SECURE: Stable Early Collision Understanding via Robust Embeddings in Autonomous Driving
This addresses reliability risks in safety-critical autonomous driving systems, representing an incremental improvement by focusing on robustness for existing models.
The paper tackled the problem of instability in deep learning models for accident anticipation in autonomous driving when faced with minor input perturbations, and introduced the SECURE framework that significantly enhances robustness and achieves new state-of-the-art results on clean data.
While deep learning has significantly advanced accident anticipation, the robustness of these safety-critical systems against real-world perturbations remains a major challenge. We reveal that state-of-the-art models like CRASH, despite their high performance, exhibit significant instability in predictions and latent representations when faced with minor input perturbations, posing serious reliability risks. To address this, we introduce SECURE - Stable Early Collision Understanding Robust Embeddings, a framework that formally defines and enforces model robustness.
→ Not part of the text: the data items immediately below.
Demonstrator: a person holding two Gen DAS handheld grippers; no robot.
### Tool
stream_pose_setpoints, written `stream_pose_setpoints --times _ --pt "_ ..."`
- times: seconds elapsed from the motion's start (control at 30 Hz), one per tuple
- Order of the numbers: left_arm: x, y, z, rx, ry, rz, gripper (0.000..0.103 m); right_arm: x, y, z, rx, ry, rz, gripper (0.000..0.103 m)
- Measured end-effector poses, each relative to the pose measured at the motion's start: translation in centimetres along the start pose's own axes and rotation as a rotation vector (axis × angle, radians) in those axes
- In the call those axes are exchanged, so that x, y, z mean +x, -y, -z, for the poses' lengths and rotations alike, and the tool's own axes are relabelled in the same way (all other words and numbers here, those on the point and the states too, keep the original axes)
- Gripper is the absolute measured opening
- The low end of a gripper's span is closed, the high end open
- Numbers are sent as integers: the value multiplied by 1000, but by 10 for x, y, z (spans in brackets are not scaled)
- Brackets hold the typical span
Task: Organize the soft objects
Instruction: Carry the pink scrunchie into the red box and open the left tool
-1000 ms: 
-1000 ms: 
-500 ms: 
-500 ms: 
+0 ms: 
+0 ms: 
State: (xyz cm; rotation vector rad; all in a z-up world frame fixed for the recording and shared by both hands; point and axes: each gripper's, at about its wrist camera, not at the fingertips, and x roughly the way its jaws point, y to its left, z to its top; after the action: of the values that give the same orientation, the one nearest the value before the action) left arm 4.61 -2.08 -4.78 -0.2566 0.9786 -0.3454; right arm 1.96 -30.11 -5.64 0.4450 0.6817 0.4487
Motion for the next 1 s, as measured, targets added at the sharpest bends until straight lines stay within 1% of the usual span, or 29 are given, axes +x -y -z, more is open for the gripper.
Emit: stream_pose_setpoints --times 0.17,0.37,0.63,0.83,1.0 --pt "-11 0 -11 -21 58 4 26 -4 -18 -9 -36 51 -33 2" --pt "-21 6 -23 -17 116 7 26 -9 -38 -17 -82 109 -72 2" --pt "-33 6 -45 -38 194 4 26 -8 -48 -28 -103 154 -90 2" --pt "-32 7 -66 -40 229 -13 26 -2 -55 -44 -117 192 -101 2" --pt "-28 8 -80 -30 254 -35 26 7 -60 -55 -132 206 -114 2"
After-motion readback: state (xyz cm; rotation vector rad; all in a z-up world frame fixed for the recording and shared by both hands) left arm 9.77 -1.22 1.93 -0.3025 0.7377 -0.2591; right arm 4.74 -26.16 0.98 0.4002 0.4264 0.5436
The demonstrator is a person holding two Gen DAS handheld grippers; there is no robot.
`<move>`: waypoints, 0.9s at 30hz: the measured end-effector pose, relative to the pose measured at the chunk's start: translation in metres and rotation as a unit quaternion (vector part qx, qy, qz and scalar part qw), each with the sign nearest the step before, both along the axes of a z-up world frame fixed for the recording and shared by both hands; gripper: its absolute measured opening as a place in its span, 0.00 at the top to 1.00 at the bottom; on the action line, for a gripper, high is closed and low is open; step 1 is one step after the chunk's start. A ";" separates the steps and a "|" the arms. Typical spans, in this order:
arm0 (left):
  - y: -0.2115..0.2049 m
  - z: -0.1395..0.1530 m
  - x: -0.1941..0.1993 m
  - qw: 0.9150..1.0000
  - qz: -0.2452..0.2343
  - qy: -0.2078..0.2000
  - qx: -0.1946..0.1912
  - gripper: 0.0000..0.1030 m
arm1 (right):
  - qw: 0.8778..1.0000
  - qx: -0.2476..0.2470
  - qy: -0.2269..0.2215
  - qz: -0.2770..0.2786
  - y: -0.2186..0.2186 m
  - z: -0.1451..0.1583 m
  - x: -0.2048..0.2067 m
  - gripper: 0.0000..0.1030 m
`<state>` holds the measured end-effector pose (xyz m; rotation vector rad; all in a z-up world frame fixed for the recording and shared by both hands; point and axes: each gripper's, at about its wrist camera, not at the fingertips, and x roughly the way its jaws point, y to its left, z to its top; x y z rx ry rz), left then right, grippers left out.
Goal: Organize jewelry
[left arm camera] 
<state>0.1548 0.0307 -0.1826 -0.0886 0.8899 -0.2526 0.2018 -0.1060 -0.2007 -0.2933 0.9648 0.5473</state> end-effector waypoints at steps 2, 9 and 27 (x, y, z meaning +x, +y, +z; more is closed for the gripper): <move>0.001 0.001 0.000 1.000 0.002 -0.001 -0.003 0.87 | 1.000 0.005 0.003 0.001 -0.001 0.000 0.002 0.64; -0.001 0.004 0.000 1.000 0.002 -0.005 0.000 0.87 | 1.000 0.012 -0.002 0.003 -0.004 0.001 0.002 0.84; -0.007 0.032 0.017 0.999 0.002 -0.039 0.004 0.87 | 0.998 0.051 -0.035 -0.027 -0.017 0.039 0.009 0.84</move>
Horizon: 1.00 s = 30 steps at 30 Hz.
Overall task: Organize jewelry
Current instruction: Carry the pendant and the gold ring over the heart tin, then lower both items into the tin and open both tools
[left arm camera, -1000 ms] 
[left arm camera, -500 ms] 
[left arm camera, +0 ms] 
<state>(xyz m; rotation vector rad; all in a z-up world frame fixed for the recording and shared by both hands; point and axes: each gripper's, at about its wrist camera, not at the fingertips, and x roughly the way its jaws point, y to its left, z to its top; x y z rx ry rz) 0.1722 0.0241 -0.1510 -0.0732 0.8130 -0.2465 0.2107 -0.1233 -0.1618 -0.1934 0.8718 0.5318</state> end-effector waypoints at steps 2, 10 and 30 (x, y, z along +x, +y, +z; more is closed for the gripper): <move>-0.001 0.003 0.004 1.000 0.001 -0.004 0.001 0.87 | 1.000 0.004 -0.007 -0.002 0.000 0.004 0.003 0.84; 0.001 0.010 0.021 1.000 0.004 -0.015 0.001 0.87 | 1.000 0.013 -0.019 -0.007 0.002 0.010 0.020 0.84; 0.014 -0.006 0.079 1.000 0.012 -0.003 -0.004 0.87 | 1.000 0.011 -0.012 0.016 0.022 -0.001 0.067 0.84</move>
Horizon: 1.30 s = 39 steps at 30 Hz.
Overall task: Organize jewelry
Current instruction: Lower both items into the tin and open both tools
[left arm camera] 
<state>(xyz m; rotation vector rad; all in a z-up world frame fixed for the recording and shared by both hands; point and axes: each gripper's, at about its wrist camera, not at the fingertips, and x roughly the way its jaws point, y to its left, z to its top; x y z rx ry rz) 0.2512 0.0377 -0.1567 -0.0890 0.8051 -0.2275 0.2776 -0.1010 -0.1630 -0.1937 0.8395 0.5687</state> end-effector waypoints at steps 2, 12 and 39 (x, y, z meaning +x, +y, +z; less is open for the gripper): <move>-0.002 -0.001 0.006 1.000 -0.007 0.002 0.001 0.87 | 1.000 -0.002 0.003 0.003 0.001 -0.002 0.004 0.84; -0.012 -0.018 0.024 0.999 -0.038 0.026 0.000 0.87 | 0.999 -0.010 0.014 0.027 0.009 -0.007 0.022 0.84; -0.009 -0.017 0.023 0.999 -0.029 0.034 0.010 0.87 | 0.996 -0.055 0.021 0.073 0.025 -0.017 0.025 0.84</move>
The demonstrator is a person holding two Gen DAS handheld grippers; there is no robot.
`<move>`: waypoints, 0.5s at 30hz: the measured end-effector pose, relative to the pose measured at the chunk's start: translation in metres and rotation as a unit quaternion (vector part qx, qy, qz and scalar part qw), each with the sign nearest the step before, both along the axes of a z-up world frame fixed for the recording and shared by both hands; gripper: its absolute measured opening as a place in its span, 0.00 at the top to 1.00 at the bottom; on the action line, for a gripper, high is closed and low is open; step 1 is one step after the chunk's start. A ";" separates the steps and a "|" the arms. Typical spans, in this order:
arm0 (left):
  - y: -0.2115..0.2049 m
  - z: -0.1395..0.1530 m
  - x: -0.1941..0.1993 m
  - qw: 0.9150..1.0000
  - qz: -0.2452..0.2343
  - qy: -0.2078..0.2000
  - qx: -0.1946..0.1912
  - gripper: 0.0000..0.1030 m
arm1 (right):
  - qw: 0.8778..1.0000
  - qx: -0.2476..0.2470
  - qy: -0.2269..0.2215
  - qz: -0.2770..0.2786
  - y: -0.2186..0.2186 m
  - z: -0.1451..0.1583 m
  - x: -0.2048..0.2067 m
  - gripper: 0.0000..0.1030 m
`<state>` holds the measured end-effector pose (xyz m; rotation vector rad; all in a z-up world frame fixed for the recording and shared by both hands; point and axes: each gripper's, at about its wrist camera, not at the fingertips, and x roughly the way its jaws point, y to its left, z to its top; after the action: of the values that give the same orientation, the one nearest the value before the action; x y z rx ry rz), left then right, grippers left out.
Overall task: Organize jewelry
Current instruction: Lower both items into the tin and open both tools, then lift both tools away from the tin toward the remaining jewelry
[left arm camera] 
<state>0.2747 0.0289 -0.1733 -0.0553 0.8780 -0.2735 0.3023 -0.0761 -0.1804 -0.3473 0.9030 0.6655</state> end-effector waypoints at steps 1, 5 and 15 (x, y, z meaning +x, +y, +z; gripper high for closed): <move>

SECURE is founded on four key attributes: consistency and stability in both prediction space and latent feature space. We propose a principled training methodology that fine-tunes a baseline model using a multi-objective loss, which minimizes divergence from a reference model and penalizes sensitivity to adversarial perturbations. Experiments on DAD and CCD datasets demonstrate that our approach not only significantly enhances robustness against various perturbations but also improves performance on clean data, achieving new state-of-the-art results.